Depuis plusieurs années, l’École lacanienne slovène, radicalement distincte de l’orientation clinique prise par les lacaniens francophones, s’affaire à construire un projet politique social-démocrate à notre époque postmarxiste. La tâche n’est pas facile, mais il peut être tout à fait utile de la poursuivre dans un lieu comme le Québec où le désert croît, où quiconque cherche à déconstruire l’intégrisme du Capitalisme Mondial Intégré représenté par une classe politique suintant la sottise est considéré comme suspect d’archaïsme.
Poursuivant le travail amorcé minutieusement dans Le plus sublime des hystériques, Hegel passe et The Sublime Object of Ideology, Zizek, membre influent de ladite École slovène, se donne trois objectifs ambitieux : introduire à certains concepts lacaniens et localiser son intervention comme rationalisme hérité des Lumières rompant avec le poststructuralisme ; permettre un « retour à Hegel », c’est-à-dire sa relecture non comme apôtre d’un Savoir Absolu enté sur un pan-logicisme, mais comme penseur de la différence et de la contingence ; faire avancer la théorie de l’idéologie en dégageant certains des concepts (le point de capiton, l’objet sublime, la jouissance, le plus-de-jouir, etc.) qui pourraient dans ce contexte devenir opératoires.Les trois objectifs expliquent le sous-titre de l’ouvrage : Le centre absent de l’ontologie politique, tout comme son projet qui consiste à « réaffirmer le sujet cartésien », rejeté aujourd’hui par de nombreux théoriciens.
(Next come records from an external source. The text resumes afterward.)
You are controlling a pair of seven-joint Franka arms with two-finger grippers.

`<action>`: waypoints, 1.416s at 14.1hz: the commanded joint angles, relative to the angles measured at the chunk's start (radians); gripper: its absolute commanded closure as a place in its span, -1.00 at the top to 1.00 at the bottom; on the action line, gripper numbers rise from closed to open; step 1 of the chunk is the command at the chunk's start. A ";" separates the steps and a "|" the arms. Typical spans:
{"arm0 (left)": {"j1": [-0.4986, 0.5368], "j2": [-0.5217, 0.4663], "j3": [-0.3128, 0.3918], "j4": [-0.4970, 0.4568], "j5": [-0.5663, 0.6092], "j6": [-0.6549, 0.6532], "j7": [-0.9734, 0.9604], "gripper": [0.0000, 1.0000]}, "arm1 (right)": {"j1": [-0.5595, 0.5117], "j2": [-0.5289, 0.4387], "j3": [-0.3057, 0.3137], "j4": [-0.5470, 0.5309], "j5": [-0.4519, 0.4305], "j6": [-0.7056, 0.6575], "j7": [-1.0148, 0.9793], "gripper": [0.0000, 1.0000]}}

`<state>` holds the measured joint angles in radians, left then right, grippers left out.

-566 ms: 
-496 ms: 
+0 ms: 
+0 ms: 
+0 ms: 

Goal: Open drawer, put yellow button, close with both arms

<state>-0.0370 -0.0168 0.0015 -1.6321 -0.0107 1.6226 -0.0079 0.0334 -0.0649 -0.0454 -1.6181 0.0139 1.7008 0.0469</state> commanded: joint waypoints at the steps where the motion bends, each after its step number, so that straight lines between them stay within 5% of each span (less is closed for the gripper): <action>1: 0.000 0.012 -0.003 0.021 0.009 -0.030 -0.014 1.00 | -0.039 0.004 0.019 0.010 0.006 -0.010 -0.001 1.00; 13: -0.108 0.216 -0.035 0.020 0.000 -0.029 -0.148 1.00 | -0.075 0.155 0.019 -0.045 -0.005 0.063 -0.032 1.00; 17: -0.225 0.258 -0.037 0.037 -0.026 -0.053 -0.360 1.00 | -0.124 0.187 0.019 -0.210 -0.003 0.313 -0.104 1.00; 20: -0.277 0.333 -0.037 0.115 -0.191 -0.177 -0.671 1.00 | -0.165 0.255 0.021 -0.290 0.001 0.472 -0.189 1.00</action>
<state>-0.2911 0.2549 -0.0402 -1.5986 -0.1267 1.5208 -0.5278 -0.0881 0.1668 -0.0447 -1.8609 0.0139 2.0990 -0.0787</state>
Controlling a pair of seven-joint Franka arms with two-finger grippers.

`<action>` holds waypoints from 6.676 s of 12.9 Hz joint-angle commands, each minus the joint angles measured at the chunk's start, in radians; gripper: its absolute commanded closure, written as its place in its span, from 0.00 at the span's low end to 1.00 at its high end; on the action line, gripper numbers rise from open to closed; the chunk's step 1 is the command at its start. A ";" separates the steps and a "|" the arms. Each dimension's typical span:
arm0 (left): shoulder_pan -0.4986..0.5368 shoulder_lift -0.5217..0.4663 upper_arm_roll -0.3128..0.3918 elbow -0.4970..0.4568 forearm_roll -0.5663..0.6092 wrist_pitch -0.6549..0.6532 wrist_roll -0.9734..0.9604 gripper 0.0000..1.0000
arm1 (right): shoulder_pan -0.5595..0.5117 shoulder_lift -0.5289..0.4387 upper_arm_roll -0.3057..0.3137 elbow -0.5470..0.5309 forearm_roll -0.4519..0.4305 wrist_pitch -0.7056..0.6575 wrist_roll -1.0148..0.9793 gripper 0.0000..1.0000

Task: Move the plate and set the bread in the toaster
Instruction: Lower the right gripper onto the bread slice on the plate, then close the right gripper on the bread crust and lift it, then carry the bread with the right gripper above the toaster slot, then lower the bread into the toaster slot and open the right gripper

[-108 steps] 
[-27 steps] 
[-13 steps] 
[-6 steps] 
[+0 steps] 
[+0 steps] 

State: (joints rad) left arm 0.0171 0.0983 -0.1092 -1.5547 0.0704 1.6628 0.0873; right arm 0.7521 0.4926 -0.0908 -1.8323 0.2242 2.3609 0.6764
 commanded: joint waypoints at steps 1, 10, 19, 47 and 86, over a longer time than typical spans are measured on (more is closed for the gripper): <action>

Mais attention : bien loin de procéder à une remise en piste du cogito comme transparence à soi-même, Zizek propose un parcours qui vise à éclairer les modalités d’émergence du Réel dans le concret des collectivités humaines et de la nature.
Il s’agit donc d’un livre politique de gauche au sens noble du terme, prenant en compte la barbarie du Capitalisme Mondial à partir du malaise dans la culture qui l’affecte et dont Freud avait en son temps dégagé les mécanismes. En d’autres termes, on ne saurait s’appuyer sur une éthique libérale et conservatrice favorisant la pulsion de mort de jouissance renforcée par le surmoi. Il faut penser et vivre une autre pulsion de mort, celle qui met au jour la dimension perturbatrice du sujet et du vivre-ensemble.